Source records
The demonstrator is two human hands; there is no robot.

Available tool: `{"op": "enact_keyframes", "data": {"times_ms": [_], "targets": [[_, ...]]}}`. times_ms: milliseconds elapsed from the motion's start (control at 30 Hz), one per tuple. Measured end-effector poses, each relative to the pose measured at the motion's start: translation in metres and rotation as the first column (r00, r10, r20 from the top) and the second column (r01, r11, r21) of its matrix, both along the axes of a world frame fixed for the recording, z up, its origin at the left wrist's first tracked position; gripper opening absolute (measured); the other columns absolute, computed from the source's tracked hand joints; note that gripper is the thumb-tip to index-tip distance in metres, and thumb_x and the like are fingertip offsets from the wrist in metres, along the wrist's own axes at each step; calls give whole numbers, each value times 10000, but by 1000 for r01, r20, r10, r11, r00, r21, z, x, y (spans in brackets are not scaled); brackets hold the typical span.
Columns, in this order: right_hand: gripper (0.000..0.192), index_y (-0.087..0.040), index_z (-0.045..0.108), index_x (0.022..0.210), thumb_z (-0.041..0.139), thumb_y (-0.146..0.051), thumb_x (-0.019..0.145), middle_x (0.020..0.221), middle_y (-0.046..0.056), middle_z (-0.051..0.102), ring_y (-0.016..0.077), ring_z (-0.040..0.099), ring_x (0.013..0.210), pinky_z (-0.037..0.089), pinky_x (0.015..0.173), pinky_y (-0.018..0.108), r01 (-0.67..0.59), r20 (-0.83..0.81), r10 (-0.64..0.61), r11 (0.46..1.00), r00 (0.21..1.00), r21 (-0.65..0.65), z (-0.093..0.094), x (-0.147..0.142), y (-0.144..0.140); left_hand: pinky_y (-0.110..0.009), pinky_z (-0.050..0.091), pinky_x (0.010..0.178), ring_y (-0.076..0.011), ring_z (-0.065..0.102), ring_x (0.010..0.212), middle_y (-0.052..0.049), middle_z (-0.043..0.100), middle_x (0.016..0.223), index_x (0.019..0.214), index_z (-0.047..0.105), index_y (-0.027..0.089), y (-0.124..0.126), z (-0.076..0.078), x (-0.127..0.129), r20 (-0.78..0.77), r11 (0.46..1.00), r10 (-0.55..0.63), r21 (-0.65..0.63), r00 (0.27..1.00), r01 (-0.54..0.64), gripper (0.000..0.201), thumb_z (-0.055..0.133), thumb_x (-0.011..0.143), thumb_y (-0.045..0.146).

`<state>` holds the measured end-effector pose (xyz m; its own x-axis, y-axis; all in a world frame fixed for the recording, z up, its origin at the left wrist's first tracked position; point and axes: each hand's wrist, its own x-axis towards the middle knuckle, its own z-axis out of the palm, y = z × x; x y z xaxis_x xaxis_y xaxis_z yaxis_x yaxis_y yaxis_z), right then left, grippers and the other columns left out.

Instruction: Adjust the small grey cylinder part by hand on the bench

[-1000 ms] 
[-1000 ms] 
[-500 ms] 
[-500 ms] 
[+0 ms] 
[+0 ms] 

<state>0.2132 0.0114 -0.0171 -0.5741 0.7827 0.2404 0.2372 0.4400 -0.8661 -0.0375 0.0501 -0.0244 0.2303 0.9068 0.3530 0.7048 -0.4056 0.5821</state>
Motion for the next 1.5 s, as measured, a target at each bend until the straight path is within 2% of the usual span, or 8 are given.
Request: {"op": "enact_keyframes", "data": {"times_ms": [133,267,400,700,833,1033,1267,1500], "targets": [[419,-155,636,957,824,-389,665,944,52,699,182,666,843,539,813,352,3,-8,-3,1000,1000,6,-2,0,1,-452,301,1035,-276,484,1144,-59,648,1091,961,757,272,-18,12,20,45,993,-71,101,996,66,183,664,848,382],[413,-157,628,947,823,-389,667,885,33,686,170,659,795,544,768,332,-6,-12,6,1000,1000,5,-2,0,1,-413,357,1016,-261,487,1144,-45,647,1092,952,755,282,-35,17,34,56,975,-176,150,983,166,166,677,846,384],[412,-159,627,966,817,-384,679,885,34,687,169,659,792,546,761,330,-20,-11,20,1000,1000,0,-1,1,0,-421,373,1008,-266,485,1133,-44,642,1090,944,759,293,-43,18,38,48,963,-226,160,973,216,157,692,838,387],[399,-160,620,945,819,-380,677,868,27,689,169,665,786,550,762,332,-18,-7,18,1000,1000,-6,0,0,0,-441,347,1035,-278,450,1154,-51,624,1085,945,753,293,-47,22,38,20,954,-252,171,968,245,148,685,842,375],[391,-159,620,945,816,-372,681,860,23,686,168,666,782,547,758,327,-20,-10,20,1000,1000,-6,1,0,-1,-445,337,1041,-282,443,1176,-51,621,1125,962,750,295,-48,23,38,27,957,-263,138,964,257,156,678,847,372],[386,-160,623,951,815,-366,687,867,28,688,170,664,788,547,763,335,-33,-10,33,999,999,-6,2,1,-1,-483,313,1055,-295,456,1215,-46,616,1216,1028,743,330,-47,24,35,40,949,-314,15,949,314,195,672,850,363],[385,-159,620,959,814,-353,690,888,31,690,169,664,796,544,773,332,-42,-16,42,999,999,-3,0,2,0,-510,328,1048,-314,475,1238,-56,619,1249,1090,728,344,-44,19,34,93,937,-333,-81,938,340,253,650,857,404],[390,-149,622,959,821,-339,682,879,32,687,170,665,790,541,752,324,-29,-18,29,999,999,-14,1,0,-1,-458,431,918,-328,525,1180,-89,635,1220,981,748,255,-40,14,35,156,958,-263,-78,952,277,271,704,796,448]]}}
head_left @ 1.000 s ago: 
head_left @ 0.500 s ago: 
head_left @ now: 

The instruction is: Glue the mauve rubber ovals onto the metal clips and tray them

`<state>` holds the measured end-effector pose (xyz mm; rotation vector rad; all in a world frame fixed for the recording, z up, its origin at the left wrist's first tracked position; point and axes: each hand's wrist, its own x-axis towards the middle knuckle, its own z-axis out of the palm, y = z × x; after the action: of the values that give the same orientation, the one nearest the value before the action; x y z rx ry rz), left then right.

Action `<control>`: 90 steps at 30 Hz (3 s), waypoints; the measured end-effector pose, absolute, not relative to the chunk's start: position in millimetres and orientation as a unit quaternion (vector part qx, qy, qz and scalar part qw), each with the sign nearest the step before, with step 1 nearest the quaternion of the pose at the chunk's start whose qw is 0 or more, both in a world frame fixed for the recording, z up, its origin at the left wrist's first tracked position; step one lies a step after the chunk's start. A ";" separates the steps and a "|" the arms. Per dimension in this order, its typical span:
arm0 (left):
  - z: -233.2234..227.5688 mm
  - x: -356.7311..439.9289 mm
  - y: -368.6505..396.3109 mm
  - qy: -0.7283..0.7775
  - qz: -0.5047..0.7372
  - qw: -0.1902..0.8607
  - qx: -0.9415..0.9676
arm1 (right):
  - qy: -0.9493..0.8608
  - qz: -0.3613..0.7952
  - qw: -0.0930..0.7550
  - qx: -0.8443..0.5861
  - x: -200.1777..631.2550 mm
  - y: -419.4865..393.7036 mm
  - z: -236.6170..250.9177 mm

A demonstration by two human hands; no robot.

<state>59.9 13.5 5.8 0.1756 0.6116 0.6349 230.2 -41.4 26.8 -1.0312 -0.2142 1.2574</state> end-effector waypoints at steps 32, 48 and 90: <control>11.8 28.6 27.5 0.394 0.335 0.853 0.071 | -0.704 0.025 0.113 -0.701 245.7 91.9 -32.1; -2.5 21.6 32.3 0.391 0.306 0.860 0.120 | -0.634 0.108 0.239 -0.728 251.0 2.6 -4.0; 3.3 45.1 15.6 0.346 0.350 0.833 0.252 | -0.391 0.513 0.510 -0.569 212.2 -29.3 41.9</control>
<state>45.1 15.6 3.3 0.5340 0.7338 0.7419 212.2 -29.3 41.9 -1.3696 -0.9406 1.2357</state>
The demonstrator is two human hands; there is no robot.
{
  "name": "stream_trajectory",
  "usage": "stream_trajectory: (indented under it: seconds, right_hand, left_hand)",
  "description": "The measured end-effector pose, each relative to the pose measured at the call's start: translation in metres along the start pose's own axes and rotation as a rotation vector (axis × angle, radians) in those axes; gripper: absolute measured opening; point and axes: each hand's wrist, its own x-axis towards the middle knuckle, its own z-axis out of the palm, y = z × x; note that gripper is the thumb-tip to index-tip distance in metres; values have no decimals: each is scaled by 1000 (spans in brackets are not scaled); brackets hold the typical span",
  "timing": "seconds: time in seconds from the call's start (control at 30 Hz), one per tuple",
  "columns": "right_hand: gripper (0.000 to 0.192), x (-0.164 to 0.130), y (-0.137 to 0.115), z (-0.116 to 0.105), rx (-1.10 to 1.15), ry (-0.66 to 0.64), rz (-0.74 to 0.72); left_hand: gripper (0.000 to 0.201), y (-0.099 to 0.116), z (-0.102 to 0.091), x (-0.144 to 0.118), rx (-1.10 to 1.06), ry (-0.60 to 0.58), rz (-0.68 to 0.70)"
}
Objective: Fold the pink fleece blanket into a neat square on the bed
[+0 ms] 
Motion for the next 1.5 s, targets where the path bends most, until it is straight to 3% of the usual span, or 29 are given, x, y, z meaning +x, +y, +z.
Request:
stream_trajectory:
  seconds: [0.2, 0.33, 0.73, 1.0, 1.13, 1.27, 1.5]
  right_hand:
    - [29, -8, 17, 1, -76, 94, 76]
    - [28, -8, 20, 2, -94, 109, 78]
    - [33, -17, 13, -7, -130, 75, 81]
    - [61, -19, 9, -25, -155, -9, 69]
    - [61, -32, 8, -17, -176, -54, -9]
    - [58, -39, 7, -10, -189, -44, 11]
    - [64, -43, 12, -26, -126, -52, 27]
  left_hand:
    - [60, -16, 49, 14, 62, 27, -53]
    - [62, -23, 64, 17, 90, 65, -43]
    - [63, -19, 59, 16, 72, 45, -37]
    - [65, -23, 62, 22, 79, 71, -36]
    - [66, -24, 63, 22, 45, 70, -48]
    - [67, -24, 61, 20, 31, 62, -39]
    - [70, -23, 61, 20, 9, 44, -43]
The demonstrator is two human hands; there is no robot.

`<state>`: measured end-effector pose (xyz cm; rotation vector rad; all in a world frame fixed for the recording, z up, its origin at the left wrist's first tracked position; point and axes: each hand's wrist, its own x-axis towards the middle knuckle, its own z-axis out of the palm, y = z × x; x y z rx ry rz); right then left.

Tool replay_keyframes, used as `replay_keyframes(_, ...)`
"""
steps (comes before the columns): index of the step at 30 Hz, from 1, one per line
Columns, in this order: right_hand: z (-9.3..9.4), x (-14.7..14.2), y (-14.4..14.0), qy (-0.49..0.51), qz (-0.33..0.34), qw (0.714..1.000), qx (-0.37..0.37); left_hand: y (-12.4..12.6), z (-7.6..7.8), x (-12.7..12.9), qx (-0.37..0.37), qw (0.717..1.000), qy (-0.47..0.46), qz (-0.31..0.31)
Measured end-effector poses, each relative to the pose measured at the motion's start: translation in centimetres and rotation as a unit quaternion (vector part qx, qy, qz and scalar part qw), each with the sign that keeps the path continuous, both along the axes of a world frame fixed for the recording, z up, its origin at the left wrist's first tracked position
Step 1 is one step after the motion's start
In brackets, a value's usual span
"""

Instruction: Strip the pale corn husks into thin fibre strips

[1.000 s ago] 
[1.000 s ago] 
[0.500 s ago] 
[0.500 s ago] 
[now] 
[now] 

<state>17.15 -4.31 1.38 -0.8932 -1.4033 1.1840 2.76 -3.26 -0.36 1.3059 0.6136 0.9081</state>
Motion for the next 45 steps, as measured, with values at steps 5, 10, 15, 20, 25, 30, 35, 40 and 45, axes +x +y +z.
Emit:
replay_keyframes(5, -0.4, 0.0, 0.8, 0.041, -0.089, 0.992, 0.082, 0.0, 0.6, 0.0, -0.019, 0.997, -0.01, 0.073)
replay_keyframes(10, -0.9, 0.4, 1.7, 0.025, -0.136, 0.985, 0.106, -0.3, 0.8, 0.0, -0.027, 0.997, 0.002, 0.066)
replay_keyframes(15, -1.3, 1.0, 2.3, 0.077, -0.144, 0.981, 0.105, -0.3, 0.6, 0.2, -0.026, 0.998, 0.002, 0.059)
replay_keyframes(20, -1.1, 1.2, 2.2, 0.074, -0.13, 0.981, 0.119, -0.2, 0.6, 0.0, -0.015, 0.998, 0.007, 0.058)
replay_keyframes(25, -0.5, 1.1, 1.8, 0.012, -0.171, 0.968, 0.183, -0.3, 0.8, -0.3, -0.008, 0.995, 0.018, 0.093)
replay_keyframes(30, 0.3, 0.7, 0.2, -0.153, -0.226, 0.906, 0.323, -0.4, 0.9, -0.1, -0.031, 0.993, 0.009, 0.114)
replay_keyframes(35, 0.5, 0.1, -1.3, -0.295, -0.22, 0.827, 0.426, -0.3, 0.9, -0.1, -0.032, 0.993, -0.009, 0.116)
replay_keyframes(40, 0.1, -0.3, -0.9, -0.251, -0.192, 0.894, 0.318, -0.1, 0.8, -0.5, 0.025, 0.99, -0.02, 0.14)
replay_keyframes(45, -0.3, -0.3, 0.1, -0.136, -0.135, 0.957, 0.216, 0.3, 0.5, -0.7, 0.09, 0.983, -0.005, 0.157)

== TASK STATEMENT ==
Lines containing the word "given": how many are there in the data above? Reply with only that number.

== TASK RESULT ==
2